An aging Pao would often regale them with war stories while seated under portraits of the former Laotian king and other royalty -- and one of himself in military dress from his younger days.

But in addition to the nationwide image of patriarch and benefactor, Pao also has another reputation -- that of a tough leader who worked for the Central Intelligence Agency in its "secret war" in Laos during the Vietnam War more than 30 years ago.

Pao, who was arrested at his Westminster home Monday, has vowed for more than 20 years to lead his followers back to Laos.

Now 77, Pao led the CIA-backed Hmong forces in the 1960s and 1970s as a general in the Laotian army.

After coming to the United States in 1975, he spearheaded a movement that brought thousands of Hmong refugees to the United States -- work that made him an icon in the Hmong community nationwide.

But, federal officials say, he also has been plotting to overthrow the government of Laos.

The criminal complaint said Pao and other Hmong defendants formed a committee "to evaluate the feasibility of conducting a military expedition or enterprise to engage in the overthrow of the existing government of Laos by violent means, including murder, assaults on both military and civilian officials of Laos, and destruction of buildings and property."

Pao was in the news this year, though in a minor way, when a controversy erupted over whether to name a new elementary school in Madison, Wis., after him.

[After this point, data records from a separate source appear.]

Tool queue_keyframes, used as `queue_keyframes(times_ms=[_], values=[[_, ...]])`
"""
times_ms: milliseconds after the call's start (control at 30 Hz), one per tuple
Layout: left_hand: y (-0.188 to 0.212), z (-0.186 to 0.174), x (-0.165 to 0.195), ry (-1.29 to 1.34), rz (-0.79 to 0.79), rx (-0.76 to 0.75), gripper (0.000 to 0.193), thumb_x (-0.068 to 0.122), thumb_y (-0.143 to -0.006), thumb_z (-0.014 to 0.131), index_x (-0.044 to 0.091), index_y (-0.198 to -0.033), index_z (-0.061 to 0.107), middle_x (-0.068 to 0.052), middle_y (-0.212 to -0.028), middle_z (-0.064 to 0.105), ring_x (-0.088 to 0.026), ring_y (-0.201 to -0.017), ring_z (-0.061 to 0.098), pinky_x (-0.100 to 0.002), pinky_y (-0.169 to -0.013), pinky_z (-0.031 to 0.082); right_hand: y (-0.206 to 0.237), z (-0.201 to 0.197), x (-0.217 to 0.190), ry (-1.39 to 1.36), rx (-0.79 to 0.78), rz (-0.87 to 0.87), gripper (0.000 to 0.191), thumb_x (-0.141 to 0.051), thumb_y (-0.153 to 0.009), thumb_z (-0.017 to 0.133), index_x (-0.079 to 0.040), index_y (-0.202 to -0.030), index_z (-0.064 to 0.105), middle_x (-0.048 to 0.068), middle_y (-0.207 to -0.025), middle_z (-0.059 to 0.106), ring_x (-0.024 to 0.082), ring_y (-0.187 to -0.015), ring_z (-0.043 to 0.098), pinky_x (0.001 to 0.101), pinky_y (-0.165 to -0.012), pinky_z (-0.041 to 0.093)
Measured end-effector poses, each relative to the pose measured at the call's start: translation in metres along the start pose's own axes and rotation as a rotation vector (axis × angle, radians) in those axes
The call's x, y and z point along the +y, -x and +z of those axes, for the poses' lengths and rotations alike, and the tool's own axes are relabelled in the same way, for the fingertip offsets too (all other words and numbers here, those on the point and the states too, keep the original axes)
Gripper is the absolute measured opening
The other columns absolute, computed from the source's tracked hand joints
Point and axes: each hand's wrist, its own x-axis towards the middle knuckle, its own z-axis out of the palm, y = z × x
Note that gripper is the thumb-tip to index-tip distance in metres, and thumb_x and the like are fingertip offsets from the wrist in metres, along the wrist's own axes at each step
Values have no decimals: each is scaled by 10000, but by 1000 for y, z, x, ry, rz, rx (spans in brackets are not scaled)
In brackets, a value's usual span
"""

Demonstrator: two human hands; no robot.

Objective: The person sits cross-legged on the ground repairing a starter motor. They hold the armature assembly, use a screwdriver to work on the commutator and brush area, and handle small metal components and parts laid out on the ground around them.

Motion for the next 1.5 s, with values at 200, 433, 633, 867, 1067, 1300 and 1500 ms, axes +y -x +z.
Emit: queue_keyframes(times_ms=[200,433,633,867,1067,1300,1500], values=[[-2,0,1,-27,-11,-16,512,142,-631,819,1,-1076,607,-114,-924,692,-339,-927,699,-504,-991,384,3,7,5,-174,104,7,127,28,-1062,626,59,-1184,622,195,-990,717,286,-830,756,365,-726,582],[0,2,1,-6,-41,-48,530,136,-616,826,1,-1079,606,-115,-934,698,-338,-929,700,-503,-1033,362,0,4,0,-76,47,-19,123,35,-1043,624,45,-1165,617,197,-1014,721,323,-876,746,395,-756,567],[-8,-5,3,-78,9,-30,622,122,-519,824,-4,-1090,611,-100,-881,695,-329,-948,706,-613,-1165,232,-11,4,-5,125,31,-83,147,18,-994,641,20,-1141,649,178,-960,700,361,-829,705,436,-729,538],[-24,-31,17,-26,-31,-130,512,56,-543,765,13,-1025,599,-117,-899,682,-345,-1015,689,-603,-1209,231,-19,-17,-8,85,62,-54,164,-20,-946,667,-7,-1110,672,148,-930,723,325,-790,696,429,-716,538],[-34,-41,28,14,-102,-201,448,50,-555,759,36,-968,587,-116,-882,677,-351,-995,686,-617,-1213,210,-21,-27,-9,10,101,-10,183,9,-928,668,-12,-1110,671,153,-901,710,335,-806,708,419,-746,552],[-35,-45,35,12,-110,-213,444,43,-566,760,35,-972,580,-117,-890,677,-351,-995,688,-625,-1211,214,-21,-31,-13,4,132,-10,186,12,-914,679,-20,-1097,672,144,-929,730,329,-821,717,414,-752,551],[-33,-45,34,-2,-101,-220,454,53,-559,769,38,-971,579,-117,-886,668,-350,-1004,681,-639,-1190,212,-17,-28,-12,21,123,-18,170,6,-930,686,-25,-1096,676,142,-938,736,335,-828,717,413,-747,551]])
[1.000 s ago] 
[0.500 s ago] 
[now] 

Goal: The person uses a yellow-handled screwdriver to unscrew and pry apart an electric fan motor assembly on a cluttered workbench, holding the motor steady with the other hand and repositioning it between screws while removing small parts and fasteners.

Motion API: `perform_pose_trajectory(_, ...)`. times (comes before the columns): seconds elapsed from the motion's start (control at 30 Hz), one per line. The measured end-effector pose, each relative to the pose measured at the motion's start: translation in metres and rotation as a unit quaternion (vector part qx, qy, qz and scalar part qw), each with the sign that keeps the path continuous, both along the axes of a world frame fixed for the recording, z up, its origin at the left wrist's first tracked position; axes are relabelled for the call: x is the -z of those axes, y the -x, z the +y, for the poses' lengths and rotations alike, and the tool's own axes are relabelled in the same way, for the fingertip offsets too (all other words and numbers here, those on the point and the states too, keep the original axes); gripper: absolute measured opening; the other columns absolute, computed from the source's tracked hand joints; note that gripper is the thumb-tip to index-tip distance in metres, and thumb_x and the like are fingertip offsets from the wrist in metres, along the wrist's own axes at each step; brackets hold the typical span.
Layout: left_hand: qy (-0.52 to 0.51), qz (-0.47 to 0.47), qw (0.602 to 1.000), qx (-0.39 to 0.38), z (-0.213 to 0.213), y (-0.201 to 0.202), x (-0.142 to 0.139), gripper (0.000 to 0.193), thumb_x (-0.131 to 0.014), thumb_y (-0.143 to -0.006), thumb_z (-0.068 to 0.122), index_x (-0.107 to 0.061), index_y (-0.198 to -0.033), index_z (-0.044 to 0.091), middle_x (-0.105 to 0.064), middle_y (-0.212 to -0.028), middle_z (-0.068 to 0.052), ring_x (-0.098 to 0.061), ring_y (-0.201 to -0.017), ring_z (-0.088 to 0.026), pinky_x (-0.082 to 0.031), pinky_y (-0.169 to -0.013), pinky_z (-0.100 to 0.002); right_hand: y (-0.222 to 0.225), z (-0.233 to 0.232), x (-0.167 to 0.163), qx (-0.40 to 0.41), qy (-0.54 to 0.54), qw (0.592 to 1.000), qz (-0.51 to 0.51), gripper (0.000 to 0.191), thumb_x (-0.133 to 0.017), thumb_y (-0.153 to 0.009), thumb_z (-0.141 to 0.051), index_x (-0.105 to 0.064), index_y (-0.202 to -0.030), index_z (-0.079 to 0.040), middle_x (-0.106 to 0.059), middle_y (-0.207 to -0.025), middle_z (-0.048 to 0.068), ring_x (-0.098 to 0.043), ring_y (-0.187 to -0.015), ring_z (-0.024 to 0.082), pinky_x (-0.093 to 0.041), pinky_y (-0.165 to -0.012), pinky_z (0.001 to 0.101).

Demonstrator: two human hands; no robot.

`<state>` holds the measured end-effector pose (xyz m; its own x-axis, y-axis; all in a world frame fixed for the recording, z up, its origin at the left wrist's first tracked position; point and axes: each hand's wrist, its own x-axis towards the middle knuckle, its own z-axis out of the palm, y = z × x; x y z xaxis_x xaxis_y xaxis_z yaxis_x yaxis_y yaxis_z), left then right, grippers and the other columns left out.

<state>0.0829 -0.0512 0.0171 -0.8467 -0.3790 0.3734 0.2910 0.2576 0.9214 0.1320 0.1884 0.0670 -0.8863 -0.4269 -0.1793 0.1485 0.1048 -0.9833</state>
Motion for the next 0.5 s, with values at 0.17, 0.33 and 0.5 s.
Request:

Last April, his name was chosen from among 39 people nominated by community members, largely because of lobbying efforts by local Hmong. But last month, the school board was faced with a packed room of disgruntled parents who objected to the name on the grounds that Pao's past was questionable. In the end, those who favored his name prevailed.

As a teenager, Vang Pao fought against the Japanese in World War II and later with the French in their ill-fated war against the North Vietnamese.

Vang Pao came to the United States in 1975 and farmed in Montana, his family said. In 1982, he moved to Southern California and began working at a company that made plastic bags.

His family declined to describe when he left that company or how he has made a living since.

Pao's son, Chi Vang, said his father has had heart surgery twice, walks with a cane and takes heart medications three times a day.